I am not far and near the covered bridge. 
I usually count on Christmas week and the first week of January.


----------



## doenightmare (Dec 7, 2017)

1980z28camaro said:


> Is anyone hunting off Pleasant Grove Road in Upson County and when is the second rut going to come in?



We are right off Pleasant Grove bout a mile past Kendall Road. Saw some fresh scrapes last weekend and a buck trailing a doe after dark. Super moon didn't help the daytime movement though.


----------



## 1980z28camaro (Dec 11, 2017)

Was in the woods all weekend seen very little movement in the morning but I did see 6 does and one Buck yesterday evening all the scrapes seem to be filled up with Leafs I've been seeing a lot more activity in the evenings then in the mornings here lately


----------



## Jedwards (Oct 23, 2018)

Well how was opening weekend for everyone. Ours was very slow everyone on our place saw a few deer but nothing to shoot. I only heard 9 shots all weekend around us and none of those were close by.


----------



## 1eyefishing (Oct 23, 2018)

Both my partner and I saw chasing this weekend in southern Upson


----------



## Jedwards (Oct 28, 2018)

Well everyone on our place is seeing deer. One of our guys killed a 9pt Saturday evening it was just cruising and another guy saw a small buck grunting following two does.  It's starting to get going. I talked to a friend of mine that hunts near us and one of his guys killed a nice 10pt chasing and grunting.


----------



## RamblinWreck (Oct 28, 2018)

Little down the river in Taylor they are still scraping hard. Have not seen chasing, but I've only been a couple days.


----------



## bw561737 (Oct 30, 2018)

Hunted Sun morning through Tuesday morning. Saw deer each hunt but no seeking. Tarsals were still white on both the young bucks I saw as well as the does. Scrapes and rubs are certainly getting hit hard though. 

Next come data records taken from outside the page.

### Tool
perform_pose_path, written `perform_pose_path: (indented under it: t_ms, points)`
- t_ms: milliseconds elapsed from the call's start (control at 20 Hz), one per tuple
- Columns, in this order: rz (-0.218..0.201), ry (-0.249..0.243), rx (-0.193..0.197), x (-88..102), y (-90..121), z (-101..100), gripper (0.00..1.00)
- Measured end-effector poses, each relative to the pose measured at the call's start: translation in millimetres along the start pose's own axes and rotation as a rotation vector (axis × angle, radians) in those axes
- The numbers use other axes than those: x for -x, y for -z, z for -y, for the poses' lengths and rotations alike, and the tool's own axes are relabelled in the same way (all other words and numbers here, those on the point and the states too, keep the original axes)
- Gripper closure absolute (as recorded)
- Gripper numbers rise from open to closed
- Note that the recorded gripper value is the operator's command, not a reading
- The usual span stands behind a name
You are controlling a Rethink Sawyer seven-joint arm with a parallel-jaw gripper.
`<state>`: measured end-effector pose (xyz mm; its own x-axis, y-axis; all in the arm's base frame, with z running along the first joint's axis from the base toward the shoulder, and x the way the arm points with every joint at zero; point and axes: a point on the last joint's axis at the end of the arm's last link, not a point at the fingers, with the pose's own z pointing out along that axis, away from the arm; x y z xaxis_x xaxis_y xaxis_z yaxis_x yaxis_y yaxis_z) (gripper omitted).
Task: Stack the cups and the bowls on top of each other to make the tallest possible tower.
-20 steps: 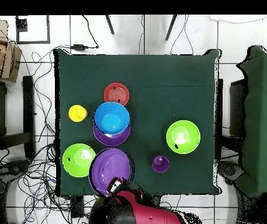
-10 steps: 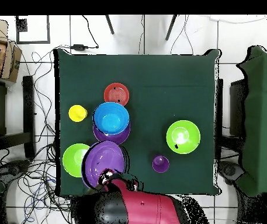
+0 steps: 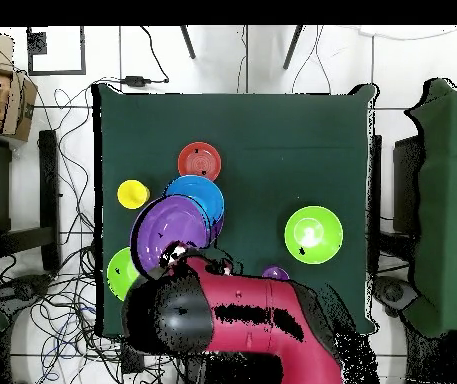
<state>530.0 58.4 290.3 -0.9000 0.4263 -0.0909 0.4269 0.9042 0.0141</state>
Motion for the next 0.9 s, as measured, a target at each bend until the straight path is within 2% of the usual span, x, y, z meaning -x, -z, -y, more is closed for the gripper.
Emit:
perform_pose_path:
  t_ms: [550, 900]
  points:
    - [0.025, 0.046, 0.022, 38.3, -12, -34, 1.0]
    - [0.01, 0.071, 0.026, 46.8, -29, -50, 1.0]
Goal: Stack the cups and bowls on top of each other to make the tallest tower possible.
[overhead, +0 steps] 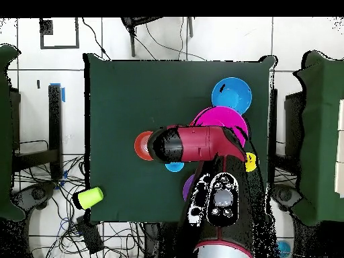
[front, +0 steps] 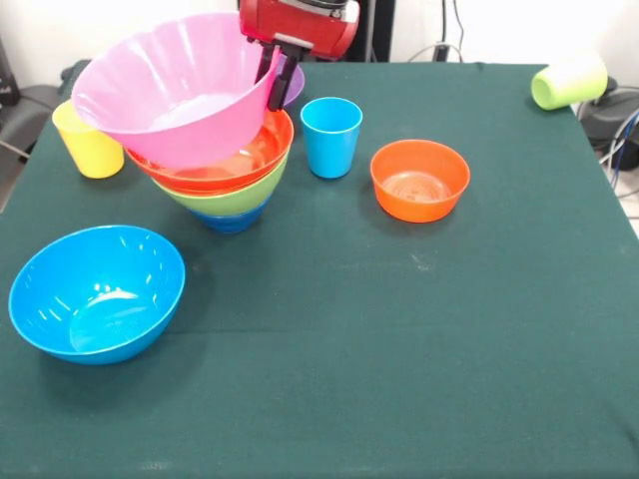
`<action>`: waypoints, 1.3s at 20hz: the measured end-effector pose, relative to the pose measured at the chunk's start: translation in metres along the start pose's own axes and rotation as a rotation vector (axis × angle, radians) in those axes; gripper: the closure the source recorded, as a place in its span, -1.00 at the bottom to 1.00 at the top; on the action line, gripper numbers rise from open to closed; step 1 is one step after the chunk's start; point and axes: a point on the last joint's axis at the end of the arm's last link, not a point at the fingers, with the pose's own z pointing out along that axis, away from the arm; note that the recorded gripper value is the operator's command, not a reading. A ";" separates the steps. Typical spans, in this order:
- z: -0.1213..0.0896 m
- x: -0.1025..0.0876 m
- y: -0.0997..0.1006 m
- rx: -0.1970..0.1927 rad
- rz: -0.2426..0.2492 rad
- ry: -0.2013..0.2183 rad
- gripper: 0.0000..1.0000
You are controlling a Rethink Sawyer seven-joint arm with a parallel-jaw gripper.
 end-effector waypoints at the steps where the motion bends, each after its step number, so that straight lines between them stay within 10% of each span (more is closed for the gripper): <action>1: 0.002 0.001 0.001 0.000 -0.002 -0.001 1.00; 26: 0.033 0.015 0.018 0.010 -0.038 -0.009 1.00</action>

This is about ten miles south of Thomaston.


----------



## Jedwards (Oct 31, 2018)

I will be down this Friday afternoon and plan on staying for a week. Hopefully it's starting to heat up in the woods. I hunt about 10 miles south of Thomaston to on HWY 19. 
If we start seeing some action I'll try to get something posted on here letting everyone know.


----------



## in His sight (Nov 4, 2018)

I am just south of Thomaston. We headed into woods at 315pm today and by 5pm my son had a doe trot by and soon thereafter a nice 9pt hot on her trail.  He had a swollen neck and his tarsals stunk...it is beginning for sure in Thomaston.  The  place is covered up with fresh scrapes and rubs.


----------



## Jedwards (Nov 6, 2018)

Watched a 7pt make a scrape Friday afternoon and saw a nice 9pt yesterday afternoon. I’ve seen a good number of deer and most have been young bucks. One of our guys saw some chasing yesterday morning it is definitely picking up the bucks are on the hunt for sure. I’m hoping this weather will hold out on some of the rain and these temps are supposed to drop come Friday it should get good.


----------



## Jedwards (Nov 13, 2018)

Well we hunted all week last week and I had a great time with friends. Believe it or not we didn't kill any deer. We all saw plenty of deer but either we didn't see what we were looking to shoot or the one we wanted to shoot out smarted us. The deer were on their feet in search of the does and pretty much all of us saw some rutting activity. Should be a good week this week for anyone hunting.


----------



## 1980z28camaro (Dec 1, 2018)

Anyone seeing anything and when do y'all think the second rut will happen


----------



## 1eyefishing (Dec 1, 2018)

1980z28camaro said:


> Anyone seeing anything and when do y'all think the second rut will happen



After Christmas.
Right after they get through with the reindeer duty with Santa!
December first through Christmas is usually deadsville for us. A few deer to be seen but nothing like the rest of gun season...


----------



## Jedwards (Dec 4, 2018)

One of our guys killed a 8pt Sunday evening it was with a doe he believes some yotes got them moving. He heard yotes yelping and a few minutes later from that direction a doe and the 8pt came from the other property crossing the creek. He had seen one doe earlier just feeding on acorns.


----------



## 1980z28camaro (Dec 9, 2018)

Anybody seeing any second rut activity around the Yatesville area


----------



## Jedwards (Dec 11, 2018)

I haven't been in a couple weeks I'm planning on hunting this coming weekend.
A friend of mine saw a 8pt chasing in the Senoia area on Thursday maybe it's picking up in Upson.


----------



## 1980z28camaro (Oct 22, 2019)

What's the deer activity looking like?


----------



## Jedwards (Oct 22, 2019)

1980z28camaro said:


> What's the deer activity looking like?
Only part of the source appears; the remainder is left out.